Dreyfuss plays a man who is otherwise completely sane but keeps having an image in his head that he can’t properly let out until the right visuals connect what’s in his head with the real world. The woman goes through the same thing and while we meet others with the same visions after the same encounter they don’t really explore it and that leads to my problem with the movie. Unfortunately I have to risk stronger spoilers to go over that but the short version is that the ending doesn’t quite pay off the way I thought it would. There’s a sense of wonder at seeing the ship but I don’t get what’s being said here, if anything at all. It’s like the magic of the ship is all that matters and it doesn’t feel like enough.

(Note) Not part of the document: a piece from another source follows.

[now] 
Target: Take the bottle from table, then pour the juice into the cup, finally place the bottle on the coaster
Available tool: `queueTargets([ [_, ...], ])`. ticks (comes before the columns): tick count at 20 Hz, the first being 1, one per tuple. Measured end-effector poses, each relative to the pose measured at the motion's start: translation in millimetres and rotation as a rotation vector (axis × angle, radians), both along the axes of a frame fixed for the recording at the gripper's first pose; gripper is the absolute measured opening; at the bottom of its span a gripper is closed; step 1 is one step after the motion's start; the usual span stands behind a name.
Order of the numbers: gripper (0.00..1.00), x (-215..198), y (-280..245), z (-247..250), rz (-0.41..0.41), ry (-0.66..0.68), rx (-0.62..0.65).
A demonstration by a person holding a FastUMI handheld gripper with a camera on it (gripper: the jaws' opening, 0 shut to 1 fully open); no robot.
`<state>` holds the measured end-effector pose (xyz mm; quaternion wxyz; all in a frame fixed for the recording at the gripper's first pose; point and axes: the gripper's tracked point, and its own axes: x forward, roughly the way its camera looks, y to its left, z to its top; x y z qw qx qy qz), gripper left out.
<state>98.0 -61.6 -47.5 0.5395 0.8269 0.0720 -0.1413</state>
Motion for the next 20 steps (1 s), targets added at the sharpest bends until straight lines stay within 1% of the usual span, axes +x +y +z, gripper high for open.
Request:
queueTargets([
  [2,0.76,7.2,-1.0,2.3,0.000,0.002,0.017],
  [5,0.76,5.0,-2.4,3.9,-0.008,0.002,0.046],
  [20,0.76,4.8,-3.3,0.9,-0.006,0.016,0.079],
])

THIS IS THE SPOILER PARAGRAPH! If you don’t want spoilers, move to the next paragraph. Worker goes off with the aliens. So what happens to his wife (Garr, who despite doing a good job should not have gotten a higher billing than Dillon, at least on IMDB, considering the wife isn’t nearly as important to the story and disappears partway through as her husband goes more and more crazy) and kids? What if anything are they told when they finally come home and find a giant sculpture of an actual mountain that supposedly had a nerve gas scare and the husband/father possibly to never return after seemingly going crazy? Was the government right to keep the crowds away even when the aliens seemed to be calling them all there? Why were the people who were drawn here chosen? Were they connected to the humans on the ship like the missing pilots who haven’t aged, and what happened to them? Why was the boy taken and then brought back? Did they actually learn the musical language of the aliens or was this just one big game of Simon? There are all these questions that never get answered. The mother ship is amazing and all (apparently I missed the R2-D2 cameo though the TCM host pointed where it was) but for a movie where one of the main characters is hunting answers there aren’t a whole lot for the audience. OKAY, SPOILERS DONE!

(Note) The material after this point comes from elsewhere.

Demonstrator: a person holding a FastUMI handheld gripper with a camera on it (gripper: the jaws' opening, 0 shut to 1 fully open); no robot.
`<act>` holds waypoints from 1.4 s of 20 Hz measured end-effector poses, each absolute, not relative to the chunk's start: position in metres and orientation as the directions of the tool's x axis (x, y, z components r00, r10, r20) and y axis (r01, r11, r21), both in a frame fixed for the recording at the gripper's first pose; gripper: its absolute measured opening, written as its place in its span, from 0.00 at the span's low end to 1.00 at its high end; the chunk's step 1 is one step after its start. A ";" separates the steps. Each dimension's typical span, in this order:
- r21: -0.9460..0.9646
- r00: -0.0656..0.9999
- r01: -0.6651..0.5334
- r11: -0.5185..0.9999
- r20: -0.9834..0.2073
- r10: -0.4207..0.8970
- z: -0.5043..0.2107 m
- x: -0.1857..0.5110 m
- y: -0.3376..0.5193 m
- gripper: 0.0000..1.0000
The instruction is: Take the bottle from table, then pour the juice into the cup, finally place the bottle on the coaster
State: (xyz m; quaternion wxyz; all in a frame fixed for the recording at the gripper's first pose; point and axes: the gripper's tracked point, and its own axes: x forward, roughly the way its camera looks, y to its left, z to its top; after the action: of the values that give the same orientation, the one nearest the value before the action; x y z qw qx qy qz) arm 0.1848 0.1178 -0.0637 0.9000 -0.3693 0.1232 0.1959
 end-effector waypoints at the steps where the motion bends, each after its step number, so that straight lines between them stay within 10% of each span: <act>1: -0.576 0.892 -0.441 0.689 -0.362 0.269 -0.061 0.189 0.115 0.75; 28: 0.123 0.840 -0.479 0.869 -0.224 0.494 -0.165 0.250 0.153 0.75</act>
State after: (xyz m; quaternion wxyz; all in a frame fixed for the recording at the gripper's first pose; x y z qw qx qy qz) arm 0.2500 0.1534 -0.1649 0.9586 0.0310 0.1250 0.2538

Was It Worth The Wait: Not for me. Maybe back in 1978 I would have been more impressed, and not just because I was about the same age as the boy, but by 2022 the ending just doesn’t work for me. There’s too many questions at the end and the wonder just isn’t enough to satisfy me. Maybe if I had seen it sooner I’d enjoy it more, and most of the film is good if not in my wheelhouse, but as it stands I think this is one of those movies I just saw too late in life.